Site restoration: 5 weeks, 7am-7pm Monday-Friday; 9am-1pm Saturday, up to 10 heavy goods vehicles (HGV)/day

Or Site retention: 26 weeks, no working hours given, no lorry movements given, to allow for further application for additional work or production.

Lorry movements, though not stated, are presumed to be two-way.

Public reaction

Online video footage showed that some people seeking to attend the information meeting were not allowed in. Some people complained that the writing in the information leaflet was too small to read easily.

There was also disappointment that the leaflet was no available online or in digital format for people who had been unable to attend the meeting. The leaflet is now available here

UKOG distributed a questionnaire at the meeting and DrillOrDrop will ask the company for the analysis of the results.


Surrey County Council ruled on 28 February 2019 that the UKOG proposals for Dunsfold do not need an environmental impact assessment.

Details of the application for a screening request (SO/2019/0002) are on the Waverley Borough Council planning website (search by the request reference)


12 replies »

  1. Please stop this malign industry from progressing. It is apposed to the interests with regard to the continuance and health of humans and other living things on our fragile planet.
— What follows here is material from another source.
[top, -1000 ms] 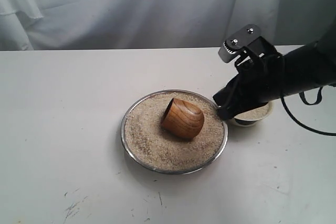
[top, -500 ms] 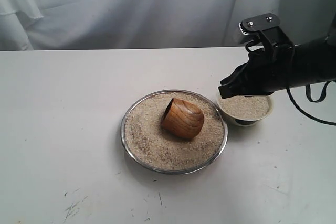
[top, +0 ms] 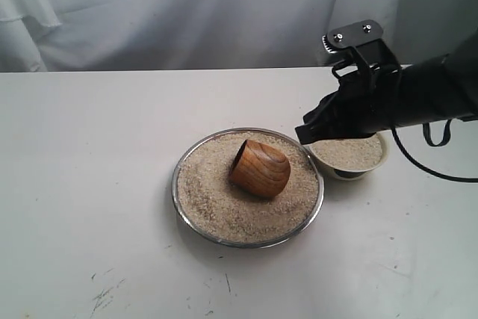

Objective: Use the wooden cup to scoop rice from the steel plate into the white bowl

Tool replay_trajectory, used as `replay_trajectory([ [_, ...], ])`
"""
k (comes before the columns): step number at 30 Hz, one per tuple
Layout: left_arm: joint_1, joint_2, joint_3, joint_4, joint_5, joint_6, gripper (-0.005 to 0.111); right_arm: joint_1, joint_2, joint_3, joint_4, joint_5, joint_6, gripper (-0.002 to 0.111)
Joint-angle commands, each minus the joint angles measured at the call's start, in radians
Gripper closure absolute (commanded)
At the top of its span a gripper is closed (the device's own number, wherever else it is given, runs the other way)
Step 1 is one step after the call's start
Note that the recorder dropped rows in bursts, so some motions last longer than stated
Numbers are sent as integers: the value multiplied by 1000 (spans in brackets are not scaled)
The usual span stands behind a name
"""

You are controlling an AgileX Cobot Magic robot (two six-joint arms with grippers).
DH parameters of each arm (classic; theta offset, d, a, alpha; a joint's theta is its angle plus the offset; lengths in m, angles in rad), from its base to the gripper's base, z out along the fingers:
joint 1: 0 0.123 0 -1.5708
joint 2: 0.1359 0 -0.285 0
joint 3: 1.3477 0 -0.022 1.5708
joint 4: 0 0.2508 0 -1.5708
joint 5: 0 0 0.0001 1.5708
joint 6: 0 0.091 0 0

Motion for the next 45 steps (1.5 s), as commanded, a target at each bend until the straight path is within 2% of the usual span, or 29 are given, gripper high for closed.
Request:
replay_trajectory([
  [1,-2,-5,5,-1,-6,-3,107,25,-11,-3,-275,-60,226,108],
  [4,-2,-5,5,-1,-6,-3,107,47,-11,-3,-480,-102,475,108],
  [8,-2,-5,5,-1,-6,-3,107,90,-23,-3,-713,-141,694,108],
  [11,-2,-5,5,-1,-6,-3,107,116,-46,-3,-847,-162,828,108],
  [15,-2,-5,5,-1,-6,-3,107,134,-89,-3,-968,-166,901,108],
  [25,-2,-5,5,-1,-6,-3,107,108,-115,50,-984,-178,872,108],
  [32,-2,-5,5,-1,-6,-3,107,85,-115,83,-1174,-216,1078,108],
  [45,-2,-5,5,-1,-6,-3,107,85,-115,118,-1135,-266,1087,108],
])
  2. Seems a great plan – minimal disruption and a totally safe drilling and completions plan – job well done UKOG

    • Is everyone Totally Ignorant to whats happening to our local infrastructure?? Let Alone THE ENVIRONMENT And OUR DYING PLANET! THIS IS UTTER MADNESS…GREEDY MADNESS!

  3. Well said Graham. Supporters of fracking are mad, all the more so if they have chidren or grandchildren. A reminder (tho one shouldn’t be needed if the supporters had an ounce of intelligence or objectivity) – there is no Planet B.

  4. They may be, or not, Ryor, but those who post the wrong thing in the wrong place, should be categorised with them! Read the leaflet, read DoD-NO FRACKING.

    I read the leaflet on-line yesterday. Strange that some couldn’t/wouldn’t find it. On-line, you can increase the size of the print if you have some eye problems. (Helpful hints for the day.)

    Looks a good site. Away from the village but not too far off roadways. Building 1km of track to get there.

  5. Dunsfold residents have the benefit of being pre warned about this and are really ahead of the game when it comes to this dirty industry , there are no fools in Dunsfold , they know that life there wont be the same if they allow UKOG to get its drill in the ground. Meanwhile the mug punters are still being fleeced while Sanderson takes his 600K a year .

  6. I guarantee they wont drill Dunsfold , the locals are far too clued up and are passionate about their village , its only the mug punters who want UKOG there to try to recover the huge losses they have made.

    • You are wrong Jono, the planning process will grant permission if they apply. Don’t forget the score is antis 0 (unless you count Roseacre) oil companies everything they apply for.

  7. Ahh, if you say it twice it will not happen!

    Seem to have heard all of that many times over. Never mind Jono, just because you were excluded doesn’t mean you will not get a chance to misinform somewhere along the line. Mug punters is a good start. Does that include those who have made a good return from UKOG share price movement? Perhaps there are also some in and around Dunsfold who might welcome £1m/year estimated, and think it is a good way to keep further housing from their doorsteps?

    How much does Mr. Musk take per year? A little more than Mr. Sanderson.

    • Martin – of course the noise and traffic from a small oil operation will be insignificant compared to having the Dunsfold airfield so close by, which also doubles as a race track, Top Gears key location etc etc.

  8. Seems quite appropriate really. All that using of fossil fuel within Dunsfold, only fair some should be produced as well! Then we have the same at Gatwick, and of course there is Horse Hill. A natural balance between consumption and production.